昨日、電車の中で神社本庁が発行した小冊子を読んだ。それは『はじめての古事記』という、古事記の神話の一部を紹介する小冊子だ。興味深かった。古事記の神話を18ページの小冊子に納めるために、大幅に省略しなければならないのは当然だが、省略する方法に注視すれば、面白いことが見える。
例えば、天岩屋戸の神話は当然載っている。そして、天宇受売命の踊りで半裸になったことは省略されたのは言うまでもないだろう。しかし、その上手力男命の役割も変更した。古事記で、天照大神が岩屋戸をちょっと開いたら、大神の手を取って、洞窟のなかから引っ張りだす。他方、冊子で岩屋戸の塞いだ石を完全にどかす。つまり、天照大神を無理矢理引っ張り出すイメージは避けたかったようだ。
同じようなことは国譲りのところで見える。古事記によると、天照大神が三つの使者を遣わしたが、一つ目も二つ目も大国主命に納得させられ、葦原の中つ国で残って、国神と結婚したそうだ。しかし、冊子で最後に下った健御雷神の話しか載っていない。その結果、大国主命が即座に天照大神の依頼に応じたかのように見える。

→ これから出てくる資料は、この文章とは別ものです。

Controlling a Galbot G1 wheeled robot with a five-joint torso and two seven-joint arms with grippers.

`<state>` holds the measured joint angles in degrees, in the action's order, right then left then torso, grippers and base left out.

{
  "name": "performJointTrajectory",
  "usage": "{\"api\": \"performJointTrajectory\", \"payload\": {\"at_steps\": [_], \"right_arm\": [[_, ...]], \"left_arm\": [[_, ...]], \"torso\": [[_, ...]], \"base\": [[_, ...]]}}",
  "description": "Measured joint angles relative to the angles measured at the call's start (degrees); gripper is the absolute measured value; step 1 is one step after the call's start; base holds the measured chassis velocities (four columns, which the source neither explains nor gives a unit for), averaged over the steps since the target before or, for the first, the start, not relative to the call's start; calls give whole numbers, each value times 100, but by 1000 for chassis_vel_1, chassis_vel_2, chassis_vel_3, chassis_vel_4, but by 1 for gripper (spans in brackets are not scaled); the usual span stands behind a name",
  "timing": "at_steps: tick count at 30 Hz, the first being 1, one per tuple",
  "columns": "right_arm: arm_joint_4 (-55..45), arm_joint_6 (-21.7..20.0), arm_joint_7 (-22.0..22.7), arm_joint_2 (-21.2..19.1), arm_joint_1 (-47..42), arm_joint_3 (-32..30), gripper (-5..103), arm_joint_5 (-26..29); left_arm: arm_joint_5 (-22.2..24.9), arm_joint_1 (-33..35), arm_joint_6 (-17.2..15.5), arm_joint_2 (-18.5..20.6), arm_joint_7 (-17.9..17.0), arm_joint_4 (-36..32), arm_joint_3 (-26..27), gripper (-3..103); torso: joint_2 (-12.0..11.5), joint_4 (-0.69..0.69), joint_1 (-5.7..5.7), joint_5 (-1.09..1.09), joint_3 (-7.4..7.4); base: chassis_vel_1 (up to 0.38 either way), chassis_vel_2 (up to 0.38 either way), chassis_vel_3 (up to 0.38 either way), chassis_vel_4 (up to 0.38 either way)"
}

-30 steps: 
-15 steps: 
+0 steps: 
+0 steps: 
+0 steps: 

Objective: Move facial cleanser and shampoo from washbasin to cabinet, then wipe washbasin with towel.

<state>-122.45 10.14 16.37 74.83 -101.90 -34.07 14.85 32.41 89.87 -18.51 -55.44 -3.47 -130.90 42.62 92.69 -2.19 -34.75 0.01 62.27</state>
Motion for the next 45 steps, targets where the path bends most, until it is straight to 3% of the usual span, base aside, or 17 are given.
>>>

この変更で、天照大神の威厳が強調されるような気がする。そして、天孫降臨の話の後で、天皇の系譜が載っている。神社本庁が皇室の威厳を強調するのはびっくりするほどではないが、神話の話し方で印象がどれほど変わるかはやはり興味深い。ところで、系譜から分かることは、今上天皇のご先祖に当たる歴代天皇は62名に数えることだ。しかし、今上天皇は第125の天皇である。歴代天皇の半数以上は今上天皇のご先祖ではない場合は、本当に一統と言ったら良いのか疑うようになる。